- [EXERCISE DATA]:
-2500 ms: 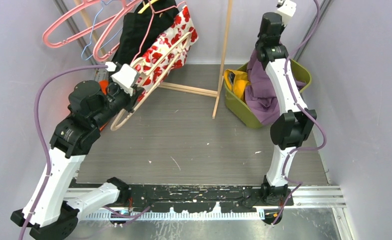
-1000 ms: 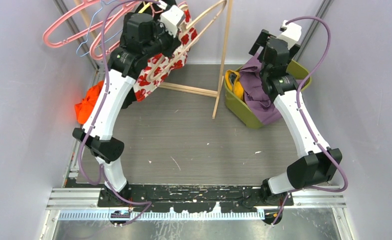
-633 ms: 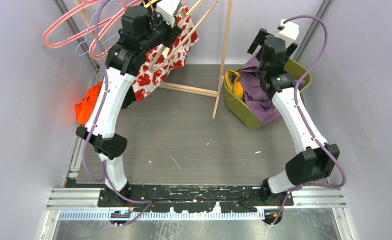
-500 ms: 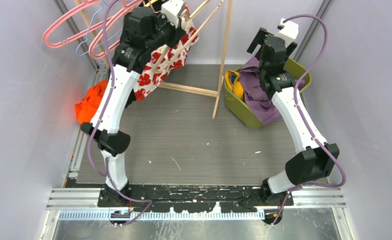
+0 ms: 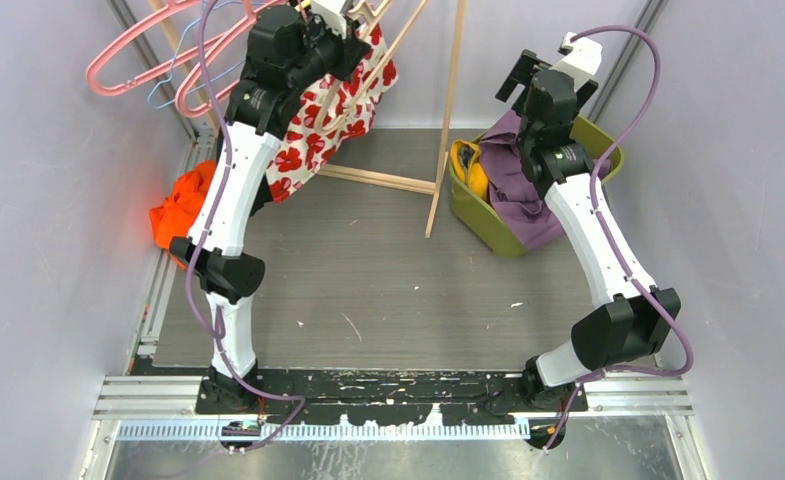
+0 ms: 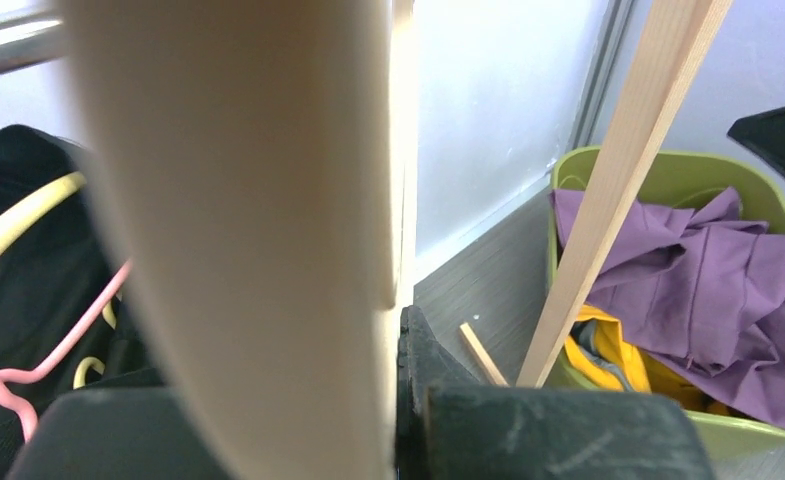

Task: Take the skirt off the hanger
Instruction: Place the hanger at the clothesline.

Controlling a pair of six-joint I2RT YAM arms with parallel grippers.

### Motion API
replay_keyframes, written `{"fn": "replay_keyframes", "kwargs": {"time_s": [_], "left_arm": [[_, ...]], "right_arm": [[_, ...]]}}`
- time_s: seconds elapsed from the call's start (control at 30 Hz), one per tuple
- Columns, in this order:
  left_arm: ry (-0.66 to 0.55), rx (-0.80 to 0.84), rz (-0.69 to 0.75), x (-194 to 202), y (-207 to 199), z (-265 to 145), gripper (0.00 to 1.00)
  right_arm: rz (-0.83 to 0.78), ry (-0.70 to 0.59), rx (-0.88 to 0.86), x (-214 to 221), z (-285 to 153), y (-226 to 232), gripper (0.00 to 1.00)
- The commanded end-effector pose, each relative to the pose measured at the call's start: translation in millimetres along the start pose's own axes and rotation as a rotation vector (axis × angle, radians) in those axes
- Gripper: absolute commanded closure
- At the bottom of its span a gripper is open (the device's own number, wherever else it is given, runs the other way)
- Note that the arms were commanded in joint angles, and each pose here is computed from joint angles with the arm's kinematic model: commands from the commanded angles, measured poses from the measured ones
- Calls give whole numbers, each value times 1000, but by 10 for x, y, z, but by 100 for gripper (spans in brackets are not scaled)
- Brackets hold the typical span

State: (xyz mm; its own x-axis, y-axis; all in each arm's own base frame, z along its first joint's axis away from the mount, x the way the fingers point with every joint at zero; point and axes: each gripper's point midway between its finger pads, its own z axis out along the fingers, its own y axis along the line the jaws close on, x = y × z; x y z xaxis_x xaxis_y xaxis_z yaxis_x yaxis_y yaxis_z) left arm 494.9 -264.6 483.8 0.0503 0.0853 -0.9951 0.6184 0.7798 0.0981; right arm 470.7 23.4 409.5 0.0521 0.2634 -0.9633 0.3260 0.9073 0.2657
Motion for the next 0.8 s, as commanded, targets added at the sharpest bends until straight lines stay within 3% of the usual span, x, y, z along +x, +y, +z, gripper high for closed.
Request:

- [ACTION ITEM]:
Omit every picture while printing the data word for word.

- [WORKED SOLUTION]:
-2500 ms: 
-1000 ms: 
-633 ms: 
-500 ms: 
+0 ms: 
+0 ms: 

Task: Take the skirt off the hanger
Instruction: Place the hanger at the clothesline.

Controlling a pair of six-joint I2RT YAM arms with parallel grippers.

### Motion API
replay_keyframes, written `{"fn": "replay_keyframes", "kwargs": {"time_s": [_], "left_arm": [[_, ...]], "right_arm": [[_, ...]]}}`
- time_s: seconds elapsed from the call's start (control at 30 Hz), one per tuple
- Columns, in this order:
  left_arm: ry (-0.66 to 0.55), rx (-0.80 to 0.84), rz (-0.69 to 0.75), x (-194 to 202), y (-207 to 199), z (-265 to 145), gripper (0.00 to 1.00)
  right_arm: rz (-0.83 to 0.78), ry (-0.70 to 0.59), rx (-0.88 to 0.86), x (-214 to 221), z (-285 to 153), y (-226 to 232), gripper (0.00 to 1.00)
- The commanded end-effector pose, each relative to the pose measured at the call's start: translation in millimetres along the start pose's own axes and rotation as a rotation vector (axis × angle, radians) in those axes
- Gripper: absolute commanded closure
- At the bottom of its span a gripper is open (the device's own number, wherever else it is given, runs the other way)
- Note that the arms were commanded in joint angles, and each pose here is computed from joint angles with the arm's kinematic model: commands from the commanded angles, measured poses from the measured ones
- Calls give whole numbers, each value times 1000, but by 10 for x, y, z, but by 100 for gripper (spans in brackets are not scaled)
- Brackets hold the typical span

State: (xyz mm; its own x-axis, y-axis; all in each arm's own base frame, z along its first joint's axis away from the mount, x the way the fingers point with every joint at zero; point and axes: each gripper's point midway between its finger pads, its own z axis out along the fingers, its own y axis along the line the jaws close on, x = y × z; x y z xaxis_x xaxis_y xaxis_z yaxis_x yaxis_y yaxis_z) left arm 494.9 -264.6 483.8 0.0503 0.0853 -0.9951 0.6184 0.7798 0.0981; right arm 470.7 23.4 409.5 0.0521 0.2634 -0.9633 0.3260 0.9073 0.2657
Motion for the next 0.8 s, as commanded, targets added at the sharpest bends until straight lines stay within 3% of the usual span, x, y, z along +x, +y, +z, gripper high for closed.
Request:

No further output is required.